RuntimeError: DistributedDataParallel is not needed when a module doesn't have any parameter that requires a gradient.

Question

RuntimeError: DistributedDataParallel is not needed when a module doesn't have any parameter that requires a gradient.

boltron1 opened this issue 7 months ago · comments

ran command for stage2:
python launch.py --config custom/threestudio-dreamcraft3D/configs/dreamcraft3d-geometry.yaml --train system.prompt_processor.prompt="a cartoon boy king in robotic knight armor" data.image_path="./load/images/rey_rgba.png" system.geometry_convert_from="./outputs/dreamcraft3d-coarse-n
eus/a_cartoon_boy_king_in_robotic_knight_armor@20240302-113207/ckpts/last.ckpt"

i get this error and dont understand why . any help resolving this ?
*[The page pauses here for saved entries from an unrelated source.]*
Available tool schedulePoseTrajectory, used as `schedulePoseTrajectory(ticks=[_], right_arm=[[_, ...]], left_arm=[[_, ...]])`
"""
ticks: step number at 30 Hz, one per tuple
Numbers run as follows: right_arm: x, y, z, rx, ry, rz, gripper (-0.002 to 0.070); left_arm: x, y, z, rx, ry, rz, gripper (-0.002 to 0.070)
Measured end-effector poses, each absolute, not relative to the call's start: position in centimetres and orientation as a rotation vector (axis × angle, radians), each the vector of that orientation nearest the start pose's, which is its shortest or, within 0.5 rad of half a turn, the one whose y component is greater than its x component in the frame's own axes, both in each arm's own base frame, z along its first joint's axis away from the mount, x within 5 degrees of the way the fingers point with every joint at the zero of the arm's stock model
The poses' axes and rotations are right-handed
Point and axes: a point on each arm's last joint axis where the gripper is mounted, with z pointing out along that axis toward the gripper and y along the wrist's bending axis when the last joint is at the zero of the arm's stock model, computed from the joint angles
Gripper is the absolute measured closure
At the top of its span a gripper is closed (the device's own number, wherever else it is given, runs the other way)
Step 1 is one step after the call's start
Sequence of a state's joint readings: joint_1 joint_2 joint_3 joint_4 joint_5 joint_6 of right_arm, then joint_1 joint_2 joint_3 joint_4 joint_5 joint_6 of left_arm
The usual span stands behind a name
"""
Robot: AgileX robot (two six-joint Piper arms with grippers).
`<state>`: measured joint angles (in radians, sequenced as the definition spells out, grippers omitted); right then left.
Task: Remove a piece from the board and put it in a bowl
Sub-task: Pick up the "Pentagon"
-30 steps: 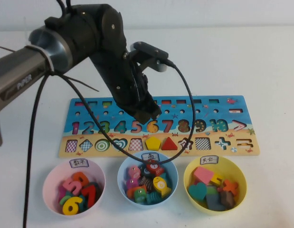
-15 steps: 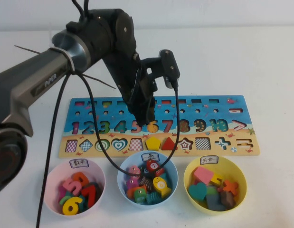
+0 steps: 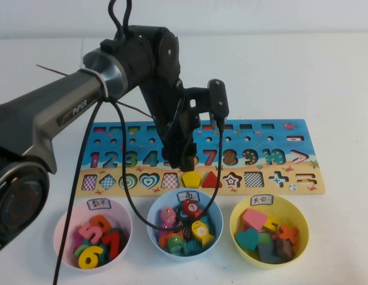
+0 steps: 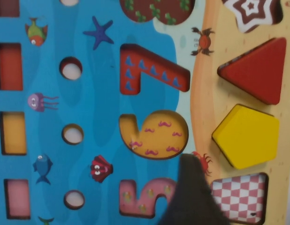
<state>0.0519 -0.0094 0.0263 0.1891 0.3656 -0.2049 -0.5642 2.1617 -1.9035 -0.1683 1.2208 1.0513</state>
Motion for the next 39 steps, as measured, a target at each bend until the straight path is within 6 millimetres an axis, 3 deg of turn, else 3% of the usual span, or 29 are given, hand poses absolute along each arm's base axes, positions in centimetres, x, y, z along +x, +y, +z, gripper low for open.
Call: schedulePoseTrajectory(ticks=[3, 6, 16, 39], right_arm=[[5.2, 0.9, 17.3, -0.121, 1.854, 0.079, 0.0694], [5.2, 0.9, 17.3, -0.121, 1.854, 0.079, 0.0694], [5.2, 0.9, 17.3, -0.121, 1.854, 0.079, 0.0694], [5.2, 0.9, 17.3, -0.121, 1.852, 0.079, 0.0694]], left_arm=[[37.8, -25.6, 22.6, -2.389, -2.345, 0.175, 0.0231], [37.9, -25.6, 22.3, -2.384, -2.339, 0.177, 0.0209], [38.2, -25.9, 20.3, -2.353, -2.311, 0.19, 0.0206], [38.6, -26.4, 18.5, -2.381, -2.271, 0.235, 0.0205]])
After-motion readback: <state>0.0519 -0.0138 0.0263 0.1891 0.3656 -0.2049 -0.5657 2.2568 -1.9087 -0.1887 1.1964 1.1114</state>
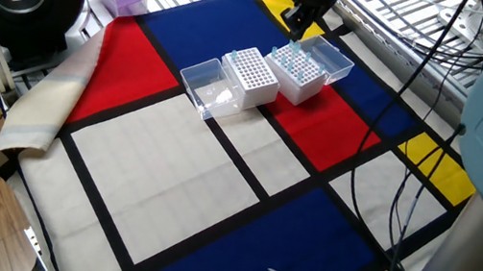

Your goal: Transfer all medium pipette tips from one holder to another

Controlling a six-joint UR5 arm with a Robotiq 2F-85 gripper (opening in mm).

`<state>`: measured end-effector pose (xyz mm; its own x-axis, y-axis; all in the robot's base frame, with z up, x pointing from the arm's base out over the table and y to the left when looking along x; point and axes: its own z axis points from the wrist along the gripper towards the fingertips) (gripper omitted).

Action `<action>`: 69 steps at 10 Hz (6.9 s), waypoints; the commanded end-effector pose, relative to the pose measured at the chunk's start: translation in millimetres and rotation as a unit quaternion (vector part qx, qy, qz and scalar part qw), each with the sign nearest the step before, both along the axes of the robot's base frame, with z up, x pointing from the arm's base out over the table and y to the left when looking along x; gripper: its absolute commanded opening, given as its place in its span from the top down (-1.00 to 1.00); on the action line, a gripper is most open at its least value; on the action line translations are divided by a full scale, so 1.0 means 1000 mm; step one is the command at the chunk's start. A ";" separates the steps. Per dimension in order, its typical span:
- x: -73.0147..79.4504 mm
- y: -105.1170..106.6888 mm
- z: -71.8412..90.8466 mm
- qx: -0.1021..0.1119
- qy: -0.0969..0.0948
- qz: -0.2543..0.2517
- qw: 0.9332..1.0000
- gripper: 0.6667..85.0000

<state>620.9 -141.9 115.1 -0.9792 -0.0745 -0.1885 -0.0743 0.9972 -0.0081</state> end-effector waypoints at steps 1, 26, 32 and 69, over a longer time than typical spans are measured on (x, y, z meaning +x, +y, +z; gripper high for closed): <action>0.003 -0.001 -0.004 0.009 -0.005 0.001 1.000 0.79; 0.065 0.106 -0.019 0.009 0.001 -0.004 1.000 0.29; 0.077 0.113 -0.033 0.009 -0.008 0.011 1.000 0.28; 0.070 0.096 0.002 -0.024 -0.010 -0.045 0.999 0.75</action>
<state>693.5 -42.3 101.5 -0.9751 -0.0054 -0.2218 0.0072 0.9984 -0.0559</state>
Traceback (most recent call last):
File "/home/boltron/threestudio/launch.py", line 309, in
main(args, extras)
File "/home/boltron/threestudio/launch.py", line 252, in main
trainer.fit(system, datamodule=dm, ckpt_path=cfg.resume)
File "/home/boltron/anaconda3/envs/threestudio/lib/python3.11/site-packages/pytorch_lightning/trainer/trainer.py", line 543, in fit
call._call_and_handle_interrupt(
File "/home/boltron/anaconda3/envs/threestudio/lib/python3.11/site-packages/pytorch_lightning/trainer/call.py", line 43, in _call_and_handle_interrupt
return trainer.strategy.launcher.launch(trainer_fn, *args, trainer=trainer, **kwargs)
^^^^^^^^^^^^^^^^^^^^^^^^^^^^^^^^^^^^^^^^^^^^^^^^^^^^^^^^^^^^^^^^^^^^^^^^^^^^^^
File "/home/boltron/anaconda3/envs/threestudio/lib/python3.11/site-packages/pytorch_lightning/strategies/launchers/subprocess_script.py", line 105, in launch
return function(*args, **kwargs)
^^^^^^^^^^^^^^^^^^^^^^^^^
File "/home/boltron/anaconda3/envs/threestudio/lib/python3.11/site-packages/pytorch_lightning/trainer/trainer.py", line 579, in _fit_impl
self._run(model, ckpt_path=ckpt_path)
File "/home/boltron/anaconda3/envs/threestudio/lib/python3.11/site-packages/pytorch_lightning/trainer/trainer.py", line 962, in _run
self.strategy.setup(self)
File "/home/boltron/anaconda3/envs/threestudio/lib/python3.11/site-packages/pytorch_lightning/strategies/ddp.py", line 171, in setup
self.configure_ddp()
File "/home/boltron/anaconda3/envs/threestudio/lib/python3.11/site-packages/pytorch_lightning/strategies/ddp.py", line 283, in configure_ddp
self.model = self._setup_model(self.model)
^^^^^^^^^^^^^^^^^^^^^^^^^^^^^
File "/home/boltron/anaconda3/envs/threestudio/lib/python3.11/site-packages/pytorch_lightning/strategies/ddp.py", line 195, in _setup_model
return DistributedDataParallel(module=model, device_ids=device_ids, **self._ddp_kwargs)
^^^^^^^^^^^^^^^^^^^^^^^^^^^^^^^^^^^^^^^^^^^^^^^^^^^^^^^^^^^^^^^^^^^^^^^^^^^^^^^^
File "/home/boltron/anaconda3/envs/threestudio/lib/python3.11/site-packages/torch/nn/parallel/distributed.py", line 678, in init
self._log_and_throw(
File "/home/boltron/anaconda3/envs/threestudio/lib/python3.11/site-packages/torch/nn/parallel/distributed.py", line 1037, in _log_and_throw
raise err_type(err_msg)
RuntimeError: DistributedDataParallel is not needed when a module doesn't have any parameter that requires a gradient.

boltron1 · Answer 1 · Tue Mar 05 2024 00:45:45 GMT+0800 (China Standard Time)

seems the issue was something in the threestudio extension version. i installed in its own env from this repo and it was able to get stage 2 to train.